When the damaged hoof horn is pared away there will be a separation of the hoof layers.
If the early signs aren’t noticed the hoof will become hollow, and the outer hoof wall will eventually start to break away.


Treating this damaging and incapacitating blight on horse hoofs is a long, involved process that will need the assistance of both a vet and farrier. Eradicating it can take many months of patient effort.
Treatment usually starts by the farrier debriding (scraping off) all infected tissue, and, if the condition has become advanced, even removing the hoof wall over the infected area. Debridement has to be ongoing on a regular weekly basis, until there is no sign of infected tissue left.

In between debridement sessions, anantibacterial or antifungal product needs to be applied, and the hoof needs to be kept dry and aerated. You could use iodine or tea tree oil, for example, or an anti-bacterial hoof putty that packs the hoof and fills hoof wall separations and defects. The idea is to keep moisture and hoof eating microbes out, but allow oxygen in.

Even when there is no more sign of infection, care must be taken to ensure there is no re-infection, especially while new horn is growing, which could take several months. Shoes have been shown to help support the hoof, but the farrier may recommend using heart bar shoes, or shoes with extra clips.

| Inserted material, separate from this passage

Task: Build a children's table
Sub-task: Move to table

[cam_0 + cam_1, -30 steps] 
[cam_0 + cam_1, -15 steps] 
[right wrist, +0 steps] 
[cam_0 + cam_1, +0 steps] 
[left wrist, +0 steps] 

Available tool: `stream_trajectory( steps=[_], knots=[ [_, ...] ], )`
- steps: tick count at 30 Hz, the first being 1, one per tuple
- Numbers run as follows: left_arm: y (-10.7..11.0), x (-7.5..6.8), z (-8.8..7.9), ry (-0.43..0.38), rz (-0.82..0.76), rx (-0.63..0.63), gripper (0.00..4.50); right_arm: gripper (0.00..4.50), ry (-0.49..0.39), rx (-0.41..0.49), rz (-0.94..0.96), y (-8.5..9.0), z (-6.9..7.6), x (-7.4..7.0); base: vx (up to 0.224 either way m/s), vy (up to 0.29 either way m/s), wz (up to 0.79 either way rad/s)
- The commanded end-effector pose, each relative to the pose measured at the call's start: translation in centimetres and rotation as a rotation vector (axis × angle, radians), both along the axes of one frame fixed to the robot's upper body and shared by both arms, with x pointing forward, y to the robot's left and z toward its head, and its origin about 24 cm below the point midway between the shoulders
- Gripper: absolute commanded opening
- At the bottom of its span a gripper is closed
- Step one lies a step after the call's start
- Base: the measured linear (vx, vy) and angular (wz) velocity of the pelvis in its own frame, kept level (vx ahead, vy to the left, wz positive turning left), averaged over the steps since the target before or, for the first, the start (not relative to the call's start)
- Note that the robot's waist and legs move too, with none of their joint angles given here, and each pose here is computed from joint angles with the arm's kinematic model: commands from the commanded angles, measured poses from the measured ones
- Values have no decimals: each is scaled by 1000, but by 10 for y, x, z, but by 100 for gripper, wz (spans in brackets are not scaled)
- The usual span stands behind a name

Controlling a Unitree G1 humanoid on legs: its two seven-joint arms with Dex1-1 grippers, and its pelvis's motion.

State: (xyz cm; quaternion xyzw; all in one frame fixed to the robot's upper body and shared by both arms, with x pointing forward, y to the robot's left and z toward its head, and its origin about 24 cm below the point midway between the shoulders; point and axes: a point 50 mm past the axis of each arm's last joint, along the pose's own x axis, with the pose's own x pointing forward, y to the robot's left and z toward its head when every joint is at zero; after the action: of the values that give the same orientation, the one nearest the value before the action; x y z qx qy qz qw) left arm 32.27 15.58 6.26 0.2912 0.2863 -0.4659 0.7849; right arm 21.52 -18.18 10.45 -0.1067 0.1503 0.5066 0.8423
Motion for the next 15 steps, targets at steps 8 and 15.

Because there is no definitive reason for the onslaught of White Line disease, it is extremely difficult to know what to do to prevent it.

All the experts can do is “suggest” that stress on the hoof – caused by one or more of numerous factors ranging from faulty hoof conformation and concussion on hard ground, to an overweight horse with small hoofs – makes the laminae tear and bleed, allowing bacteria and fungi from the soil to enter the hoof. There are also said to be connections to lack of exercise, too-small shoes, wet ground and bad stable hygiene. For each theory postulated, though, there are cases that don’t fit the picture.

Two things that everyone seems to agree on, however, is that diet plays a role, and regular trimming and resetting of shoes (at least every six weeks) by a farrier will protect the hoof and pick up early signs of any problems.

Essentially you need to ensure that you keep your horse’s hoofs as healthy as possible. Any seasoned horse owner knows the old maxim: “no hoof, no horse”! A balanced diet is crucial for this, aided and abetted by hoof supplements that provide extra biotin, methionine, zinc and iodine – all nutrients needed for maintaining strong hoofs.

Keep a close check on your horse’s feet, and keep them clean, trimmed and picked out. At the first sign of any cracks, punctures, damage or other faults, call in the professionals.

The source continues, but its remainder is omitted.